Это необычайно забавляло Катьку, она, так же как и Нонна, знала, что из всей компании только Варлам мог всерьез считаться женихом.

– Ты выйдешь за него замуж? – спрашивала она у Нонны.

– Неприлично выходить замуж в третий раз, – смеясь отвечала Нонна.

Но даже Катька понимала: все, что делает Нонна, не может быть плохо или неприлично, а только хорошо. То же самое сказал ей Никита, когда она спросила его, прилично ли выходить замуж в третий раз.

– Для тебя – да, – ответил он.

– Почему для меня – да?

– Потому что ты все делаешь искренно, а искренность ненаказуема.

– Это записано в твоем уголовном кодексе?

– Вот именно.

Уезжая на Сахалин, Нонна сбегала еще и от этого, от необходимости что-то решать.

11

В конце июля Ольга Николаевна получила письмо от Зины, в котором та звала ее к себе погостить. «Выберись, наконец, – писала она, – а то так и не увидишь своих родных мест».

– Я, пожалуй, поеду, – сказала Ольга Николаевна Андрею. – Как ты думаешь?

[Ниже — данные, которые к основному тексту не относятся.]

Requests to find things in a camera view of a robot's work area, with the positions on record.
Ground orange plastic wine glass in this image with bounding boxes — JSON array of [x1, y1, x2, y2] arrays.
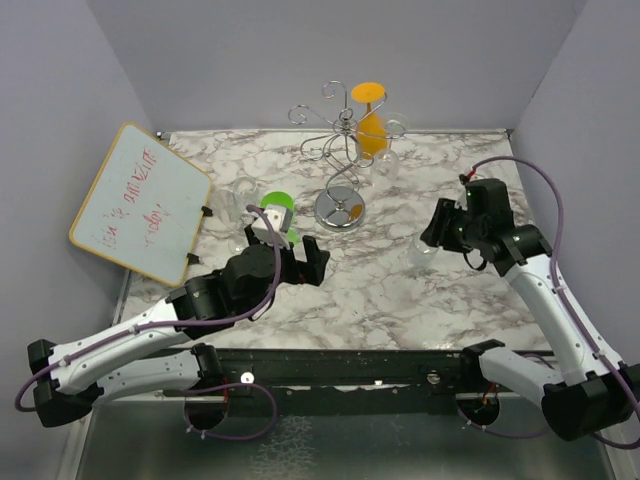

Он жил теперь у нее, в училище поступать раздумал, целыми днями сидел на балконе или лежал на диване, читал. В основном Достоевского. И еще книги деда – Гегель, Платон, Аристотель. Было непонятно, что собирается делать. Спрашивала: «Ты что-нибудь собираешься делать?» «А разве я ничего не делаю?» – отвечал он. Так проходили дни. Ольга Николаевна написала дочери: «Приезжай и разбирайся сама, я не знаю, будет ли он поступать в институт и вообще, что будет делать».

Майя позвонила из Москвы и долго говорила с сыном, а ей сказала коротко: «Оставь его, он должен найти себя». Удивительная мать, легкомысленна до изумления!

От всего этого Ольге Николаевне хотелось уехать как можно скорее, и она собралась в два дня. Андрей провожал ее на вокзал. Опять хотелось спросить: «Что ты собираешься делать?» – сдержалась, не спросила. Сказала только: «Поливай цветы и газ не забудь выключать».

Всю дорогу до Николаева мучилась тем, что уехала. Мальчик на распутье, теперь остался один, что он еще выкинет?

…С Витебского вокзала Андрей пошел к Пяти углам и по Владимирскому вышел на Невский. Там было светло и многолюдно, несмотря на двенадцатый час ночи и завтрашний будний день. Он свернул на Фонтанку и пошел вдоль чугунных перил до Московского проспекта. Здесь было тихо, безлюдно, светлая вода медленно покачивала отражения домов.

Андрей сунул руку в карман и нащупал ключи. Ощущение свободы захлестнуло его. Сколько-то времени он будет один, совсем один, никто ни о чем не будет его спрашивать!

У подъезда его настиг тоненький писк. Под водосточной трубой жался к дому серый пушистый котенок. Андрей протянул к нему руку, и тот вдруг смешно выгнул спину и зашипел.

– Глупый, кто же тебя, такого маленького, боится! – сказал ему Андрей и понес вверх по лестнице. Котенок умещался на ладони.

Дома он немедленно забрался под диван и выходить оттуда не пожелал. Андрей поставил у дивана блюдце с молоком и, не зажигая света, все с тем же ощущением свободы лег спать и сразу заснул.

Ночью ему приснились стихи. Он знал, что не он их написал, и все-таки это были его стихи, и счастливое сознание их совершенства пьянило и радовало. В первые секунды пробуждения он еще помнил их, но они сейчас же уплыли, растаяли. В луче солнца, падавшем из балконной двери, сидел котенок и неумело пытался помыть лапкой мордочку, при этом все время заваливаясь набок.